* **WHAT YOU ARE ASKED TO DO**
Transcribe each line of the records below exactly, excluding any embedded images.

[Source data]
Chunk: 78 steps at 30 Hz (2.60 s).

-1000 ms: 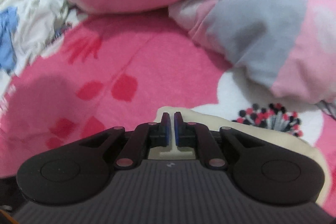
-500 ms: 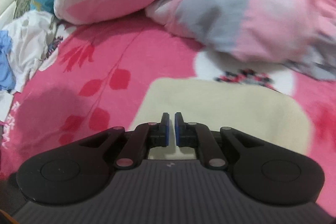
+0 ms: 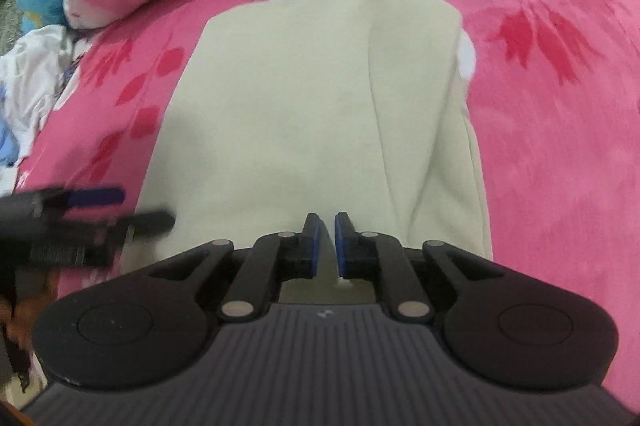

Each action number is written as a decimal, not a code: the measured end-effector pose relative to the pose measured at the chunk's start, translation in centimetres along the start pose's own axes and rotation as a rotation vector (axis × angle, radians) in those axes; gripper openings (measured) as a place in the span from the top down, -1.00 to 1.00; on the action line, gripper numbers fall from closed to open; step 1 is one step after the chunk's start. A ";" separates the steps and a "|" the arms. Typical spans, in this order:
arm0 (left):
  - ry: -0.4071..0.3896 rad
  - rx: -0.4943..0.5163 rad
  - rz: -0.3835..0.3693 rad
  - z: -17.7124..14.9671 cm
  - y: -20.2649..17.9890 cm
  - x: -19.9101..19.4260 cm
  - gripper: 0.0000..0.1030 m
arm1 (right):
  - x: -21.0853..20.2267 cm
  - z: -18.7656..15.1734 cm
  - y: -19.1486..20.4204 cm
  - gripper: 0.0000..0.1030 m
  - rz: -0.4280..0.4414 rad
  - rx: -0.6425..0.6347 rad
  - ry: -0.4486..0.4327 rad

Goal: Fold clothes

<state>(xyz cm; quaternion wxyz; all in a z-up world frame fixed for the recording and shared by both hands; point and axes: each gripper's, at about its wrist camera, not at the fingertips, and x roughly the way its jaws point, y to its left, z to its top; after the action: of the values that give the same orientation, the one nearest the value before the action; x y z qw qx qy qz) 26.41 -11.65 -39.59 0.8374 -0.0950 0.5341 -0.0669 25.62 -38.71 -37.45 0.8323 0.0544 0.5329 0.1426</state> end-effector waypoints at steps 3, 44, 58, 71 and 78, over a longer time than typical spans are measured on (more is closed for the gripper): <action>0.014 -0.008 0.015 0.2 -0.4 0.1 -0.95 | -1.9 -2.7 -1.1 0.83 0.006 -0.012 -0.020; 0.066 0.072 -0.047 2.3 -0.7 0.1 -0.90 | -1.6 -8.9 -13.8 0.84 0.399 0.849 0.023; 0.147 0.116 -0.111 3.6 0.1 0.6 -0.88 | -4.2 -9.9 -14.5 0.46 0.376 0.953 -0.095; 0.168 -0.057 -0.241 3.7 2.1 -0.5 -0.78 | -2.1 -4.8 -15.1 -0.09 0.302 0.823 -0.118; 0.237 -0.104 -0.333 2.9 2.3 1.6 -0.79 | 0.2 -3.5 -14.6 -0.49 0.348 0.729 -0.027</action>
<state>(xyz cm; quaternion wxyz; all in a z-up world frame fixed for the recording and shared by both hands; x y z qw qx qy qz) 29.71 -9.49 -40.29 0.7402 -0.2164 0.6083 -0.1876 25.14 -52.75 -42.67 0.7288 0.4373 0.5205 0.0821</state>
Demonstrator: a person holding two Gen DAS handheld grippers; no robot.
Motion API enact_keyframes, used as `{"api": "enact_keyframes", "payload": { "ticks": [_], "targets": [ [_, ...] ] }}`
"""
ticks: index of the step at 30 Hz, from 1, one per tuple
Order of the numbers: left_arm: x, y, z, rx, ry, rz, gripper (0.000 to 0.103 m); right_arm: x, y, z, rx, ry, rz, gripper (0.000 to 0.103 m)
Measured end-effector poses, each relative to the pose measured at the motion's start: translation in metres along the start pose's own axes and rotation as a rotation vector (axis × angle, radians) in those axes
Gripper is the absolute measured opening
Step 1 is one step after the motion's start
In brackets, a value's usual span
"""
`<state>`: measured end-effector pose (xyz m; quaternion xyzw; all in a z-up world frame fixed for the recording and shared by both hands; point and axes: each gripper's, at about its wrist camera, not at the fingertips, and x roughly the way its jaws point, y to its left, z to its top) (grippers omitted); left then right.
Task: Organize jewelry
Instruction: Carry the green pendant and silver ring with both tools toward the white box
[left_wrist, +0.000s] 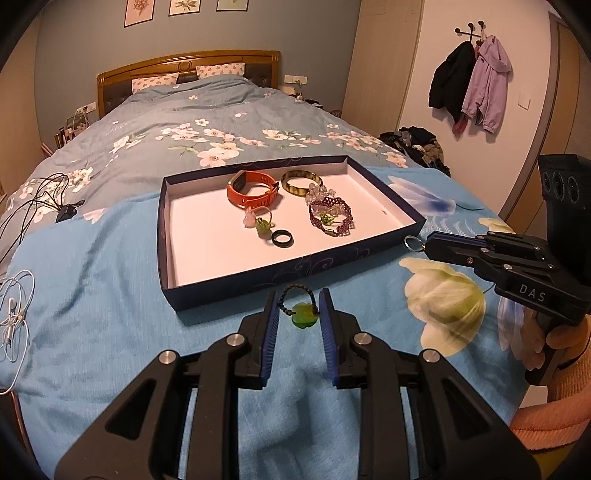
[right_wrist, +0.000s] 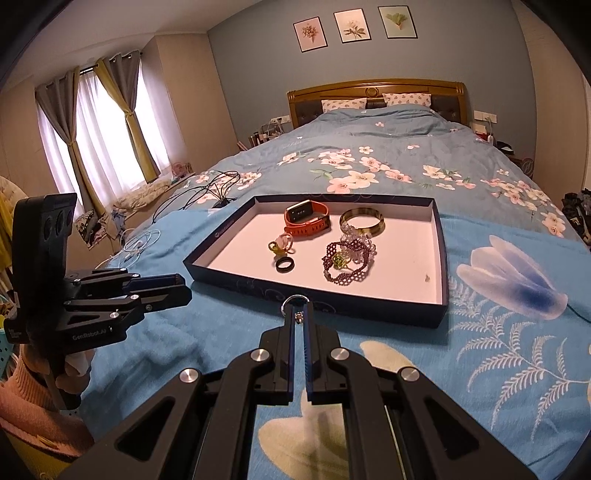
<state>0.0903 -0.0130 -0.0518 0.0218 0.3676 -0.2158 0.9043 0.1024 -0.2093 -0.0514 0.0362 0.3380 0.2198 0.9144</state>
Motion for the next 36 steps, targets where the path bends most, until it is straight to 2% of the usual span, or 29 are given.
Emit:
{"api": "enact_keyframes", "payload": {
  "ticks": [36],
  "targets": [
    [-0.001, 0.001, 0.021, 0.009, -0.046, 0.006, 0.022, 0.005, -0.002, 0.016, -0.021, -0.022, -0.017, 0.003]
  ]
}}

* **REPLY TO THE EXERCISE**
Chunk: 78 steps at 30 Hz (2.60 s).

-1000 ms: 
-500 ms: 
+0 ms: 

Each action number is written as a decimal, not a code: the measured end-effector pose relative to the pose measured at the chunk's start, translation in centimetres along the start pose's own axes and rotation as a rotation vector (axis × angle, radians) in those axes; gripper openings (measured) as a place in the span from the top down, -1.00 to 1.00; on the action line, gripper numbers fall from closed to open; step 1 is one step after the chunk's start. A ";" separates the steps and a "|" the arms. Typical spans, in this order:
arm0 (left):
  - ry: -0.4071..0.3896 rad
  - rx: -0.4943..0.5163 rad
  - rz: -0.3835..0.3693 rad
  - z: -17.7124..14.9671 cm
  - y: -20.2649..17.9890 cm
  - x: -19.9101..19.4260 cm
  - gripper: 0.0000..0.1030 m
arm1 (right):
  - x: -21.0853..20.2267 cm
  - z: -18.7656..15.1734 cm
  - y: -19.1486..20.4204 cm
  - gripper: 0.0000..0.1030 m
  - rz: -0.4280..0.4414 rad
  - rx: -0.6425..0.6347 rad
  - ry: -0.4486..0.4327 rad

Goal: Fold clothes

<state>(xyz cm; quaternion wxyz; all in a z-up world frame fixed for the recording and shared by both hands; point and axes: each gripper's, at about its wrist camera, not at the fingertips, and x roughly the way its jaws point, y to its left, z to its top; after the action: of the values that give the same orientation, the one nearest the value before the action; x y z qw qx qy qz) 26.41 -11.65 -39.59 0.8374 -0.0950 0.5341 -0.0669 25.62 -38.71 -37.45 0.8323 0.0544 0.5329 0.1426</state> end-effector waypoints at steps 3, 44, 58, 71 and 78, over a longer time than typical spans are measured on (more is closed for the gripper): <action>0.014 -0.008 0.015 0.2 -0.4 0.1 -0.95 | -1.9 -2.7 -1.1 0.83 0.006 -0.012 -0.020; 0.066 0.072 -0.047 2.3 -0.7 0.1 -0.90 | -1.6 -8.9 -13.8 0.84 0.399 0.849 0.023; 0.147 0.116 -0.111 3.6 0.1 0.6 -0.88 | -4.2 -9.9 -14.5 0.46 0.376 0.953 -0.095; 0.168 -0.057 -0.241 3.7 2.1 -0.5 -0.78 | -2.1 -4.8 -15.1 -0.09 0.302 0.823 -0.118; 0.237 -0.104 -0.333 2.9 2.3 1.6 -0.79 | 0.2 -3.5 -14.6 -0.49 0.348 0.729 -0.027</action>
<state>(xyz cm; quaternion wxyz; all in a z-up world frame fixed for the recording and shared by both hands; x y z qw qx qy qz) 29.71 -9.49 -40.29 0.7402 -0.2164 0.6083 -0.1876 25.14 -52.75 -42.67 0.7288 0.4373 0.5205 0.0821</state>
Demonstrator: a person holding two Gen DAS handheld grippers; no robot.
Motion API enact_keyframes, used as `{"api": "enact_keyframes", "payload": { "ticks": [_], "targets": [ [_, ...] ] }}`
"""
ticks: index of the step at 30 Hz, from 1, one per tuple
Order of the numbers: left_arm: x, y, z, rx, ry, rz, gripper (0.000 to 0.103 m); right_arm: x, y, z, rx, ry, rz, gripper (0.000 to 0.103 m)
Measured end-effector poses, each relative to the pose measured at the motion's start: translation in metres along the start pose's own axes and rotation as a rotation vector (axis × angle, radians) in those axes
Gripper is the absolute measured opening
Step 1 is one step after the motion's start
In brackets, a value's usual span
"""
`<state>`: measured end-effector pose (xyz m; quaternion xyzw; all in a z-up world frame fixed for the recording and shared by both hands; point and axes: each gripper's, at about its wrist camera, not at the fingertips, and x roughly the way its jaws point, y to its left, z to its top) (grippers omitted); left then right.
Task: Organize jewelry
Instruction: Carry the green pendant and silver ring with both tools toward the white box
[left_wrist, +0.000s] 
[right_wrist, +0.000s] 
<state>0.0903 -0.0130 -0.0518 0.0218 0.3676 -0.2158 0.9043 0.1024 -0.2093 -0.0514 0.0362 0.3380 0.2198 0.9144</state>
Motion for the next 36 steps, targets where the path bends most, until it is straight to 2% of the usual span, or 29 are given.
Emit:
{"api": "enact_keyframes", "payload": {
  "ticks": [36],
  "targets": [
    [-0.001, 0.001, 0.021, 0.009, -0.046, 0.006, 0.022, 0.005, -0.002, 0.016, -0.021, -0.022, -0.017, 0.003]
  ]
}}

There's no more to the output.